Esse é um princípio central do urbanismo contemporâneo: lugares vivos normalmente não dependem de uma única função ou de um único perfil de morador.
A diversidade de tipologias, usos e rotinas pode contribuir para que diferentes partes de um bairro permaneçam ativas em momentos distintos do dia.
No Reserva, essa lógica dialoga diretamente com a existência planejada de parques, comércio, serviços, equipamentos urbanos e espaços de convivência.
O futuro começa a deixar de ser apenas futuro
O próprio Book Reserva do Vale mostra a dimensão desse horizonte.
Para 2035, o planejamento apresentado no documento projeta aproximadamente 8 mil unidades, entre lotes, casas, apartamentos e unidades comerciais, além da presença de escolas, faculdades, hospitais, consultórios, laboratórios, centros gastronômicos, supermercados, open malls e centros comerciais.

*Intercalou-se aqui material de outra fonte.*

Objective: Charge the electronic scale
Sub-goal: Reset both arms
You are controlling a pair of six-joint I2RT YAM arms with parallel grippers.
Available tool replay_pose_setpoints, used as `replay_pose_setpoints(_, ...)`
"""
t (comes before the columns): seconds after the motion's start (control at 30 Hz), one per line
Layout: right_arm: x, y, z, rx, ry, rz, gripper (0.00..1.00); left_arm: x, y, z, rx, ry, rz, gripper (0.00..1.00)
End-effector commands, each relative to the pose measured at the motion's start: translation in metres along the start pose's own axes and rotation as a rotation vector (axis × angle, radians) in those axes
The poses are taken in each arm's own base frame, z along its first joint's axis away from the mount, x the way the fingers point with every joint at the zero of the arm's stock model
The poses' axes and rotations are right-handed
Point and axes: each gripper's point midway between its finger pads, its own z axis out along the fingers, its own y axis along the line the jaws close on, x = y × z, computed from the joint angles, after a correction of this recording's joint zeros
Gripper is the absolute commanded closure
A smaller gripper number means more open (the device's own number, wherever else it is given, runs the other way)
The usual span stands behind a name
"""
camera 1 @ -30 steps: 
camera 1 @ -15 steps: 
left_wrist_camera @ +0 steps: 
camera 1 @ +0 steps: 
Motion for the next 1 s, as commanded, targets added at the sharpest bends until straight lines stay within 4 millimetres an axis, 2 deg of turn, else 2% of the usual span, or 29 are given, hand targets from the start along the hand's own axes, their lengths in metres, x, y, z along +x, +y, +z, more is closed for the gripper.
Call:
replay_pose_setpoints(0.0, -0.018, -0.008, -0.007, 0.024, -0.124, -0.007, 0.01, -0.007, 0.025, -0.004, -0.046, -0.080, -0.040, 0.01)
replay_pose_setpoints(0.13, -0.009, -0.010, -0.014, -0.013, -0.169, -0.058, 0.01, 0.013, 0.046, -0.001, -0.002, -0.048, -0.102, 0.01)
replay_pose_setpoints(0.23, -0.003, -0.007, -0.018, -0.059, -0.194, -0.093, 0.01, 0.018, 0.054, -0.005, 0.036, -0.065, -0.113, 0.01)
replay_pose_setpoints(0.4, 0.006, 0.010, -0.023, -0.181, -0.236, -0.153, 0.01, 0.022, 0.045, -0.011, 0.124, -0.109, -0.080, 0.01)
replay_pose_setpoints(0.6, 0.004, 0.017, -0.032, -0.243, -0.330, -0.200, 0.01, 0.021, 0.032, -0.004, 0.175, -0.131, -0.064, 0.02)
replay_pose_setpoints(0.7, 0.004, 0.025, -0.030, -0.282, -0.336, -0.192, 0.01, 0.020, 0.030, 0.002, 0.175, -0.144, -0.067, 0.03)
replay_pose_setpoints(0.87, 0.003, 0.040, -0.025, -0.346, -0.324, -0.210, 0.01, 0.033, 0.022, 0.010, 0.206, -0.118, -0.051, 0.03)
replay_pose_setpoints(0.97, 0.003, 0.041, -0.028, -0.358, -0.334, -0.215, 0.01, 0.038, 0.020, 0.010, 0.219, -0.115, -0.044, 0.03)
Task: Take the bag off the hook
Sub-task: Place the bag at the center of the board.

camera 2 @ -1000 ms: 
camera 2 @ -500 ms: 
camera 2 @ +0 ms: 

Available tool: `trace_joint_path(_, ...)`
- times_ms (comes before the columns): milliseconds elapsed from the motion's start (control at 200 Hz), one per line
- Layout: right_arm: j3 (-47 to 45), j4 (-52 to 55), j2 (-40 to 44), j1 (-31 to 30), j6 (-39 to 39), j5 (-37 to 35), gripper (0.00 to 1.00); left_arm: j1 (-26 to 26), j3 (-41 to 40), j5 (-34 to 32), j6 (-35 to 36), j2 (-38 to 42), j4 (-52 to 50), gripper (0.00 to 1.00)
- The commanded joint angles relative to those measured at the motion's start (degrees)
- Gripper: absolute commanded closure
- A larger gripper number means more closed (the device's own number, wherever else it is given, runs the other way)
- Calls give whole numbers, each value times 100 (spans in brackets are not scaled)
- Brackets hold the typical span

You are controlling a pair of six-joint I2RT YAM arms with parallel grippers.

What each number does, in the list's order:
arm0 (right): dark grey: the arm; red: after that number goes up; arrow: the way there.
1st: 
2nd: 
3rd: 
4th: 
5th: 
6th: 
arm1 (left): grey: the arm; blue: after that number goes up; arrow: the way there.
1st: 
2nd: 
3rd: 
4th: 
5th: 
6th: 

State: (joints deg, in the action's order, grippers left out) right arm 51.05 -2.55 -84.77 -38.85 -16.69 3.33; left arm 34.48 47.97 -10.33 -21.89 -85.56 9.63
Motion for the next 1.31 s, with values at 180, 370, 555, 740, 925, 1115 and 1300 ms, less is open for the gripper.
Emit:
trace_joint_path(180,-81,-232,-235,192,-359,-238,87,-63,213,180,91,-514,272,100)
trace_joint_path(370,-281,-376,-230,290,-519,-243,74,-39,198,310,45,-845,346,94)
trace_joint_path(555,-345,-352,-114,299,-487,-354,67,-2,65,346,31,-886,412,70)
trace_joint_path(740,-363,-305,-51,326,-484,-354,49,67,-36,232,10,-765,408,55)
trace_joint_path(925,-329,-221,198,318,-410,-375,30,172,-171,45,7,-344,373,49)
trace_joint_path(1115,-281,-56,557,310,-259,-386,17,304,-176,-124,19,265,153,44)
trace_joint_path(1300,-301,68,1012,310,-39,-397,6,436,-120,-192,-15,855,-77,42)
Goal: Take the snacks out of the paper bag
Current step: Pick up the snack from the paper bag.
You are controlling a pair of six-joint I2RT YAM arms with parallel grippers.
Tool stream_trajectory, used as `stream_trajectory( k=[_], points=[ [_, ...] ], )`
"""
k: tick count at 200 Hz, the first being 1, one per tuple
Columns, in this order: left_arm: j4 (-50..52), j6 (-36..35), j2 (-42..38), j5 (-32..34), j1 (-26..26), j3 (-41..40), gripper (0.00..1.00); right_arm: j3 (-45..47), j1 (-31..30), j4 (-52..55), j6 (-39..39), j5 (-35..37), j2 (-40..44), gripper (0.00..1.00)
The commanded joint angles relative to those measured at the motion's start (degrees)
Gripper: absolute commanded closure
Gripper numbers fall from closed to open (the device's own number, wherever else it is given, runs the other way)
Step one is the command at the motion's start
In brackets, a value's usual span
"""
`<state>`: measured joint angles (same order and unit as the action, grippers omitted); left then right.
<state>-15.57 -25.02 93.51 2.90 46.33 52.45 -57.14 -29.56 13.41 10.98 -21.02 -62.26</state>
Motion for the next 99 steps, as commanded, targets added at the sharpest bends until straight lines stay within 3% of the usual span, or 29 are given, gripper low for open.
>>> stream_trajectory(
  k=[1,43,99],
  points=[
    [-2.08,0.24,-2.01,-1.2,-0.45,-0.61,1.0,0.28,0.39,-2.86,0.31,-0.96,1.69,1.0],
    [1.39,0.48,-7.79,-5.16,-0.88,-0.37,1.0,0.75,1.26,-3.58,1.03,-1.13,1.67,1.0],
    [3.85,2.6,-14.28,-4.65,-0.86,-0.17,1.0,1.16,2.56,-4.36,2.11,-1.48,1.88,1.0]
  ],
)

O cenário indicado pelo material é de uma população de aproximadamente 35 mil habitantes quando esse processo estiver mais consolidado.
São projeções de longo prazo e, como todo planejamento urbano dessa natureza, estão sujeitas a ajustes.
Mais relevante que o número isolado é o que ele representa: a escala da transformação que ainda pode acontecer naquele território.
Para Virna, acompanhar essa transformação tem um significado particular.
“No fim das contas, muito me encanta ver o projeto virando lugar de verdade.”
Talvez essa seja também uma das melhores formas de compreender o Reserva do Vale atualmente.
Não apenas pelo que já foi entregue.
Nem somente pelo que aparece nos renders.
Mas pelo processo de uma ideia urbanística que, aos poucos, deixa de existir apenas como desenho e começa a ser testada pela vida cotidiana.
E, como ela mesma conclui:
“Ainda tem muita história pela frente.”